On this page:
8.1 Running Statistics
statistics?
make-statistics
statistics-reset!
statistics-tally!
statistics-n
statistics-min
statistics-max
statistics-mean
statistics-variance
statistics-standard-deviation
8.2 Running Statistics Example
8.3 Mean, Standard Deviation, and Variance
mean
mean-and-variance
variance
standard-deviation
sum-of-squares
variance-with-fixed-mean
standard-deviation-with-fixed-mean
8.4 Absolute Deviation
absolute-deviation
8.5 Higher Moments (Skewness and Kurtosis)
skew
kurtosis
8.6 Autocorrelation
lag-1-autocorrelation
8.7 Covariance
covariance
8.8 Correlation
correlation
8.9 Weighted Samples
weighted-mean
weighted-variance
weighted-standard-deviation
weighted-variance-with-fixed-mean
weighted-standard-deviation-with-fixed-mean
weighted-absolute-deviation
weighted-skew
weighted-kurtosis
8.10 Maximum and Minimum
maximum
minimum
minimum-maximum
maximum-index
minimum-index
minimum-maximum-index
8.11 Median and Quartiles
median-from-sorted-data
quantile-from-sorted-data
8.12 Statistics Example

8 Statistics

    8.1 Running Statistics

    8.2 Running Statistics Example

    8.3 Mean, Standard Deviation, and Variance

    8.4 Absolute Deviation

    8.5 Higher Moments (Skewness and Kurtosis)

    8.6 Autocorrelation

    8.7 Covariance

    8.8 Correlation

    8.9 Weighted Samples

    8.10 Maximum and Minimum

    8.11 Median and Quartiles

    8.12 Statistics Example

This chapter describes the statistical functions provided by the PLT Scheme Science Collection. The basic statistical functions include functions to compute the mean, variance, and standard deviation, More advanced functions allow you to calculate absolute deviation, skewness, and kurtosis, as well as the median and arbitrary percentiles. The algorithms use recurrance relations to compute average quantities in a stable way, without large intermediate values that might overflow.
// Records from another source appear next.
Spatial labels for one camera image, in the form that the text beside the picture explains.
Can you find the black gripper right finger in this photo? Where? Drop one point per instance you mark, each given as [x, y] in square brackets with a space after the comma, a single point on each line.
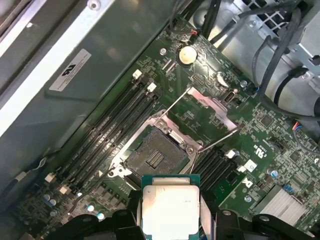
[237, 228]

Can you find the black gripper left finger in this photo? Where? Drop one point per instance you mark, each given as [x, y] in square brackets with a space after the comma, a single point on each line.
[112, 227]

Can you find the silver topped CPU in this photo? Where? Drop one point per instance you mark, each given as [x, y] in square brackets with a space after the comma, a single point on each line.
[170, 210]

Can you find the metal socket cover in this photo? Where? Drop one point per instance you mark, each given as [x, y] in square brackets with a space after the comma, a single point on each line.
[215, 107]

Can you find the CPU socket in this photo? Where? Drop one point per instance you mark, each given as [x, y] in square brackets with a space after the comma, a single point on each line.
[152, 150]

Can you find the teal capped capacitor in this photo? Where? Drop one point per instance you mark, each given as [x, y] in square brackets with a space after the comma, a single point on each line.
[90, 208]
[101, 216]

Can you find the silver chipset heatsink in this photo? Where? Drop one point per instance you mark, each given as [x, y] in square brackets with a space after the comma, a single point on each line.
[282, 205]

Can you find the black RAM slot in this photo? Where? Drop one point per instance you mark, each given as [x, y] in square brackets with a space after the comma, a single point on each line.
[116, 145]
[216, 170]
[225, 177]
[101, 132]
[108, 138]
[93, 126]
[206, 163]

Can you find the thin metal locking lever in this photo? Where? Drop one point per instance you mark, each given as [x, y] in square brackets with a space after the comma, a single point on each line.
[194, 162]

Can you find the silver internal USB port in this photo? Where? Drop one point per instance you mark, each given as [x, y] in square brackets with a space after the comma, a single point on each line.
[229, 97]

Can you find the white case sticker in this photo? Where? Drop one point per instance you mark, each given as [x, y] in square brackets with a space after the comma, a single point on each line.
[70, 70]

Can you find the green motherboard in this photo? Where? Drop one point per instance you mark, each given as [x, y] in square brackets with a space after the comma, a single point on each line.
[160, 65]

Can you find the round coin battery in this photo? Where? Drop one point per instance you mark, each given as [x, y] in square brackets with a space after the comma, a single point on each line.
[187, 55]

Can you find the open black PC case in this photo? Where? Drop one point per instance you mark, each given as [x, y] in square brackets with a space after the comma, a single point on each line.
[112, 37]

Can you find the metal drive cage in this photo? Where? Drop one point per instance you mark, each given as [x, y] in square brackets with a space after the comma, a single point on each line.
[240, 32]
The functions described in this chapter are defined in the "statistics.ss" file in the science collection and are made available using the form:

 (require (planet williams/science/statistics))

8.1 Running Statistics

A running statistics object accumulates a minimal set of statistics (n, min, max, mean, variance, and standard deviation) for a set of data values. A running statistics object does not require that a sequence (e.g., list or vector) of the data value be maintained.

(statistics? x)  boolean?
  x : any/c
Returns #t is x is a running statistics object.

(make-statistics)  statistics?
Returns a new, empty running statistics object.

(statistics-reset! s)  void?
  s : statistics?
Resets the running statistics object s.

(statistics-tally! s x)  void?
  s : statistics?
  x : real?
Updates the running statistice object s with the value of x.

(statistics-n s)  exact-nonnegative-integer?
  s : statistics?
Returns the number of values that have been added to the running statistics object s. This value is zero initially and after a call to statistics-reset!.

(statistics-min s)  real?
  s : statistics?
Returns the minimum value that has been added to the running statistics object s. This value is +inf.0 initially and after a call to statistics-reset!.

(statistics-max s)  real?
  s : statistics?
Returns the maximum value that has been added to the running statistics object s. This value is -inf.0 initially and after a call to statistics-reset!.

(statistics-mean s)  real?
  s : statistics?
Returns the arithmetic mean of the values that have been added to the running statistics object s. This value is zero initially and after a call to statistics-reset!.

(statistics-variance s)  real?
  s : statistics?
Returns the estimated, or sample, variance of the values that have been added to the running statistics object s. This value is zero initially and after a call to statistics-reset!.

(statistics-standard-deviation s)  real?
  s : statistics?
Returns the standard deviation of the values that have been added to the running statistics object s. This is the square root of the value returned by statistics-variance.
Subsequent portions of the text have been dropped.